The interest point detector used for the project is the Harris Corner Detector. For every pixel, my algorithm computes the sums of the products of derivatives at each pixel. Using these values, I calculate the corner response at each pixel. I determined the values to set the constants for the corner response function and the response threshold by trying out different values and visualizing the corner points detected.
Example of Interest Point Detection on Notre Dame
In the example image above, each circle on the image of Notre Dame displayes the location of a corner detected by the harris corner detector. Looking more closely at the image, most of the corners detected by the Harris Corner Detector appear to be resonable corners. For example, most of the corners of Notre Dame are identified as valid corners. In contrast, the sky and flat surfaces are free of corners and my algorithm correctly identifies that there are no corners in these locations.
My algorithm returns the 100 most matching points. In order to measure the effectiveness of my algorithm, I simply look at how many points out of the top 100 matches are correct. The final score incorportating all my changes achieves a 91% accuracy.
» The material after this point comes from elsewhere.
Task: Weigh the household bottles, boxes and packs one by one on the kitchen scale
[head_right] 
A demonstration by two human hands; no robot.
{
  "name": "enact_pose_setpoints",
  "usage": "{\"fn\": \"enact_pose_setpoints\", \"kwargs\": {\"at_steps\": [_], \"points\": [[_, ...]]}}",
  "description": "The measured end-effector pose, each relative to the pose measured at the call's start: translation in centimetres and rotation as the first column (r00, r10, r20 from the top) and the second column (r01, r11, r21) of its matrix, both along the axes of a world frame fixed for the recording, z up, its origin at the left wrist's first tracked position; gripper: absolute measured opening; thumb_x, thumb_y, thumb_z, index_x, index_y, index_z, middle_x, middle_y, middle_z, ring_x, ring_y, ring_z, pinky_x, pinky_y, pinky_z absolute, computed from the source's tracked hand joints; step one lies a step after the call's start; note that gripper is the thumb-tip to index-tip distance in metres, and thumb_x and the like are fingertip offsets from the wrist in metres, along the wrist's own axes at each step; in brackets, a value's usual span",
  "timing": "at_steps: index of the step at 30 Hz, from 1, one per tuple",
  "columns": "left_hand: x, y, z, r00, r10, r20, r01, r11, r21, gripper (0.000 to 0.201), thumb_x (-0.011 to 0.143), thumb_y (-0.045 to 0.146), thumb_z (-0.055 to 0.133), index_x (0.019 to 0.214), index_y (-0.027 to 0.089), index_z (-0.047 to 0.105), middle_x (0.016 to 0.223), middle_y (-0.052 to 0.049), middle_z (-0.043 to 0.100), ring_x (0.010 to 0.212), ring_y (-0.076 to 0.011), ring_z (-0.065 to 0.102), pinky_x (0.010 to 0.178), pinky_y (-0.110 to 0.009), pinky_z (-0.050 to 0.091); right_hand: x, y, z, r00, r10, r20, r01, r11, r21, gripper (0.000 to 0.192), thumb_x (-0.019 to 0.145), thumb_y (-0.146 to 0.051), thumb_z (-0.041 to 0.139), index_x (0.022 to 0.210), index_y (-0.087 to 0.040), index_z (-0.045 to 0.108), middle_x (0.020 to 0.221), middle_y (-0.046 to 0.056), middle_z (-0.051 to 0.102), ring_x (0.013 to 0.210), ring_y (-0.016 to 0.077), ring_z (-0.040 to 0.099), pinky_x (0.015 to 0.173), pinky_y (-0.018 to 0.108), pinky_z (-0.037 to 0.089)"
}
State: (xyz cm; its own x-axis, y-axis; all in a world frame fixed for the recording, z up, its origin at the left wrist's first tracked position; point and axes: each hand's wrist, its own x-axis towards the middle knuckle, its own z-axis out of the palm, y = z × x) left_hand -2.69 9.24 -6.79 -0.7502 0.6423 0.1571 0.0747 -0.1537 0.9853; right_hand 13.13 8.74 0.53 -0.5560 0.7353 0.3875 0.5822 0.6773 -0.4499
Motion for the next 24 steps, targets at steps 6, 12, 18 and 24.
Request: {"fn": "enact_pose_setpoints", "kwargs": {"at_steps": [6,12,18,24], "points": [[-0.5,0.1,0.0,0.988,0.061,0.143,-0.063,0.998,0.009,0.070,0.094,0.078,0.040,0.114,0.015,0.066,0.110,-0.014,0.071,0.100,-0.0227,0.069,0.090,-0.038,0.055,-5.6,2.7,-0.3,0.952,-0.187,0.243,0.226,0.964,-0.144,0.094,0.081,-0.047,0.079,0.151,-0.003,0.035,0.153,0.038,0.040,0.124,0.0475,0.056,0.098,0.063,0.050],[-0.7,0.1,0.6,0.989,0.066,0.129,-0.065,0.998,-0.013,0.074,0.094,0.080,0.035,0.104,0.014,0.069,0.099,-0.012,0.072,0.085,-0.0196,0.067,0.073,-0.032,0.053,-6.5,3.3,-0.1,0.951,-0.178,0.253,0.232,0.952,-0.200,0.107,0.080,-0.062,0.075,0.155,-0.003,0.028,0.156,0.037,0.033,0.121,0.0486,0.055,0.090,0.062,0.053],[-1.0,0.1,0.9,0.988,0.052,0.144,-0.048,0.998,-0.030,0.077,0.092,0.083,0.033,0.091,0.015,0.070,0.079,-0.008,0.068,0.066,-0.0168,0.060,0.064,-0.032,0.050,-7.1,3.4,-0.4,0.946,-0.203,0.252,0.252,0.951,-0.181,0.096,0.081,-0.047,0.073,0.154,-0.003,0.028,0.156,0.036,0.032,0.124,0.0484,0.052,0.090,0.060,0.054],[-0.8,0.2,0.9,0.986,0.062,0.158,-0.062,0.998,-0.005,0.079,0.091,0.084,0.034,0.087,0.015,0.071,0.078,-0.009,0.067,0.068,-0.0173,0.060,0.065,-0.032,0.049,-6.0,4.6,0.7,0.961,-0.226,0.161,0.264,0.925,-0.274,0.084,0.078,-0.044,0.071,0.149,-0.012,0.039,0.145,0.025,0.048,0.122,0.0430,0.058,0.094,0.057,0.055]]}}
In order to determine the effectiveness of the SIFT descriptors used, I made a simple implementation using normalized image 16x16 patches as the local feature. Using the normalized image patches gives a 55% accuracy compared to my final 91% accuracy, demonstrating that normalized image patches can actually be used to match points between two images to a certain level of accuracy. Normalized image patches can be useful because they are resonable features that are simple and easy to implement. However, in order to obtain better accuracy, SIFT descriptors are prefered to normalized image patches because they are more robust and accurate.
In order to extract the SIFT feature vectors from the input image, I calculate the gradient of each pixel using the 4 surrounding pixels finding the magnitude and angle of each pixel's gradient. As a preprocessing step before calculating the gradient, my algorithm blurs the image with a small gaussian to remove extreme values and obtain a more accurate gradient at each pixel. Using the gradient at each pixel, my algorithm extracts a 16x16 block surrounding each key point found in Interest Point Detection. My algorithm divides each 16x16 image patch into 4x4 blocks. For each pixel in each 4x4 block, the gradient is added to a histogram of size 8 describing the gradients profile of the 4x4 block. The size of the final feature vector is 4x4x8 = 128.
In addition, I used the normalization technique described in the textbook to obtain better results. More specifically, the feature vector is normalized, thresholded to 0.2, and normalized again. Clipping values to 0.2 helped to make the feature decriptor robust to outliers and extreme variations. Without this extra step, the accuracy of the feature matches for the Notre Dame images would drop to 80% from 91%.
Finally, I raise the value of the final feature vector to a power of 0.9. This operation has the effect of reducing the contributation that large values contribute to the distance. Including this change increases the accuracy by 3%.
![]() |
![]() |
![]() |
![]() |
The images above display the results of running my algorithm on multiple images that are similar to each other. The first image displayes the matches between two images of Notre Dame with an accuracy of 91 out of 100 matches found. Looking at the images side-by-side, we see that many of the points accurately match their points in the corresponding image. My algorithm works best when the two input images are similar in scale and orientation because scale and orientation are not accounted for. Therefore, my code will not perform well on images where the picture is obviously tilted or the sizes do not match. However, if the two input images are similar with the same scale, then it can detect matching features with high accuracy as shown in the examples above.